I grab her arm, pulling her away from the counter that she has mindlessly been cleaning, and into my chest. And I kiss her. It’s my thank-you because she told me. It’s my reassurance because she needs it. And it’s my promise that I still want her. When she melts into me, I know she gets it.

I break the kiss, just so I can look at her. Precious. Pretty. Cute. Beautiful. All those words that were once so foreign to me are now words that frequent my mind, and they are all directed toward her. I’m looking in her eyes, and guilt is swimming in them. I don’t know why. Maybe it’s because she feels guilty for placing this burden on me. Maybe she feels guilty because she can’t offer me a life without worry. Maybe if I open my mouth and speak to her, her guilt will vanish.

“You’re perfect.” I want to tell her that I think I might love her. I want her to know how much. I want her to tell me back, but I’m too scared to say the words. I don’t know what it will mean if I do because I’ve never said them in all of my life.

“Do you love me, Dirk?” Fucking mind reader.

Now or never, Dirk. Redeem yourself now or never. I’m trying to speak, but my mouth just opens and closes over and over. I look like a fucking idiot—much like I feel.

“You don’t have to tell me.” Her voice is low.
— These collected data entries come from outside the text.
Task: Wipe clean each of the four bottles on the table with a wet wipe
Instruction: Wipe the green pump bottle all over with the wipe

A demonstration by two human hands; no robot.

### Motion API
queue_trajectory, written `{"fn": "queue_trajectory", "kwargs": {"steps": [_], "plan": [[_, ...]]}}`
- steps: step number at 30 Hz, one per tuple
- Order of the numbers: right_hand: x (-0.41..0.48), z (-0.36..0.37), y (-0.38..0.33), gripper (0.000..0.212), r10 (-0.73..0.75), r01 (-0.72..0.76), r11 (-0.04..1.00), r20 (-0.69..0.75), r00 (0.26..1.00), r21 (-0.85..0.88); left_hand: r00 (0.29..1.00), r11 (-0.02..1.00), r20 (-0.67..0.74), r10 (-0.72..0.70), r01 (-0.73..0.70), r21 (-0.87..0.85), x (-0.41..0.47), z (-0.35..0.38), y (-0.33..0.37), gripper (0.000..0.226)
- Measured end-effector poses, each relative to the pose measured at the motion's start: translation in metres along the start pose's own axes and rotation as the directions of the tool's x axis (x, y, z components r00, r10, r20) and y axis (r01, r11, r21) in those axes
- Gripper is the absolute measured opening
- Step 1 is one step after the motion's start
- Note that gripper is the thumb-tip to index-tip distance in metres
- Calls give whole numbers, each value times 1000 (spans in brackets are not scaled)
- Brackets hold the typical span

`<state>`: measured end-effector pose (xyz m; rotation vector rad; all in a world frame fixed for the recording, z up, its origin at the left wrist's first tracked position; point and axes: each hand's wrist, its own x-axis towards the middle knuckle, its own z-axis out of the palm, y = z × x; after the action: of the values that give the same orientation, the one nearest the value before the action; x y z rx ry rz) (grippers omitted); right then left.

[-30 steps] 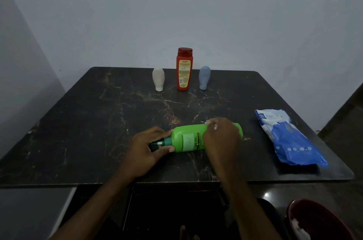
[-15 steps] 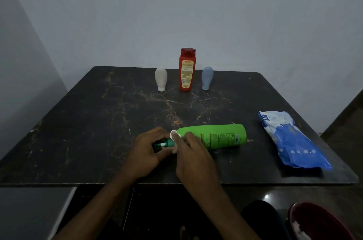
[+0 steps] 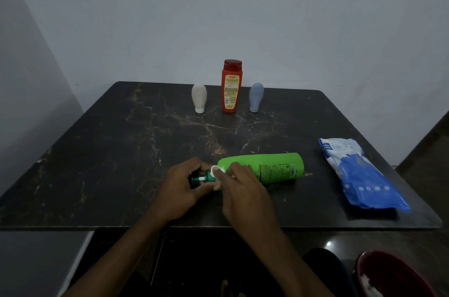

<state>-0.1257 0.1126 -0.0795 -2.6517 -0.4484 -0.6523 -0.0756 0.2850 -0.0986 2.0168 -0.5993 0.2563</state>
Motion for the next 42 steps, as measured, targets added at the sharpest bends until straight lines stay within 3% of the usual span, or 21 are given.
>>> {"fn": "queue_trajectory", "kwargs": {"steps": [3, 7, 14, 18, 23, 28, 31, 36, 42], "plan": [[11, -5, 0, 43, 66, -67, 998, -9, 998, -19, 1000, 1000, -13, -1, 1, 15, 0, 0, -1, 27], [30, -16, -2, 56, 140, -118, 974, 102, 985, -195, 999, 998, -20, 49, -48, 49, -1, 0, -1, 31], [38, -46, 63, 40, 363, -305, 909, 181, 914, -284, 997, 994, -32, 73, -70, 83, -2, -1, -3, 33], [23, -54, 109, 23, 443, -433, 882, 15, 896, -187, 996, 991, -38, 80, -75, 109, -2, 0, -2, 34], [20, -53, 107, 26, 530, -525, 828, -32, 847, -195, 997, 992, -40, 71, -66, 112, -2, 0, -1, 32], [18, -31, 50, 46, 330, -312, 931, 77, 941, -189, 997, 994, -39, 61, -57, 90, -2, -1, 0, 31], [11, -19, 43, 52, 251, -245, 957, 23, 968, -156, 998, 995, -28, 47, -45, 86, -3, -2, 0, 32], [10, -35, 108, 37, 389, -394, 903, -65, 919, -173, 999, 997, -29, 35, -33, 71, -2, -2, 1, 33], [-1, -38, 134, 27, 543, -525, 838, -130, 830, 152, 998, 998, -48, -51, 49, -49, 0, -1, 4, 35]]}}
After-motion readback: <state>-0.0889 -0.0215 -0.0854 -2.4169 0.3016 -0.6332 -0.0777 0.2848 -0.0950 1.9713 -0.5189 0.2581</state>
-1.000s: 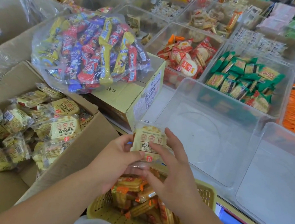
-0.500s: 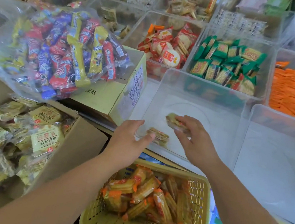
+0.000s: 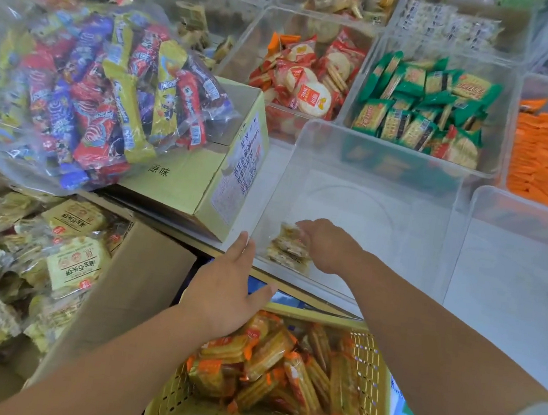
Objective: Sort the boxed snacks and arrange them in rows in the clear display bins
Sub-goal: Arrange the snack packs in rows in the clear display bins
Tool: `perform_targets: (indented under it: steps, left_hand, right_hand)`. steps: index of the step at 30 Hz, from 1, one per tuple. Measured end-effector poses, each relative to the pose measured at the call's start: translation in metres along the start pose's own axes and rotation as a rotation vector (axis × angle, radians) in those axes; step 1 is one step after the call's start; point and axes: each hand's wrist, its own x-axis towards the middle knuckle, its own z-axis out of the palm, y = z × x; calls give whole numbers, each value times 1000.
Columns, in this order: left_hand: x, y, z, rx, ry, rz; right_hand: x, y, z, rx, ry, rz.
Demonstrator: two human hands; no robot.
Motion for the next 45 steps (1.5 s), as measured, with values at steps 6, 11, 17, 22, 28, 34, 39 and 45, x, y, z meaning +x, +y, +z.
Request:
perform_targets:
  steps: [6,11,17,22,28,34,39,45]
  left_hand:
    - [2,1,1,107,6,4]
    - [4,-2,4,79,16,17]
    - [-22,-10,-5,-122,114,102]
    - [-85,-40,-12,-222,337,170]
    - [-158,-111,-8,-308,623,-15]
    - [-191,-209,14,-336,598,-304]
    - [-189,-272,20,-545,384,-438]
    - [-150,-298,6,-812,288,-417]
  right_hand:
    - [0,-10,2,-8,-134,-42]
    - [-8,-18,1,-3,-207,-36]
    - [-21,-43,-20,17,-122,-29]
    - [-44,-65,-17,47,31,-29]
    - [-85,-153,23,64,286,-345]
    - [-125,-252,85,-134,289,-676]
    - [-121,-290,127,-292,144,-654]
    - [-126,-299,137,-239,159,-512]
Her eyes are pleading. She needs this and I need to get my shit together and give it to her. Straight.

“I don’t really know what love is because I’ve never felt it.” Her face falls and I know they’re not the words she wanted to hear. But I don’t want to lie to her. I can’t give her something that I don’t have. Then I see the pity in her eyes.

“You’ve felt it; you have just chosen to ignore it. There are people in this world that love you, Dirk, you just have to let them.” She smiles sadly at me before pulling out of my arms and heading to the bathroom.

I should probably help her. I should probably just say those three fucking words that will make her smile and put her in a better mood. But I don’t think those are words you can just say. They’re something you have to feel, which I do, and something you have to prove, which I haven’t. And something I don’t want to think about right now.

I walk outside, knowing my bike in the wind will give me the answers I need. I’m not even out of the driveway before I realize that answers are not something I want. What I want is to forget. I want to forget about her questions, her assumptions, love, and every fucking thing it entails, so I ride. And forget is exactly what I do.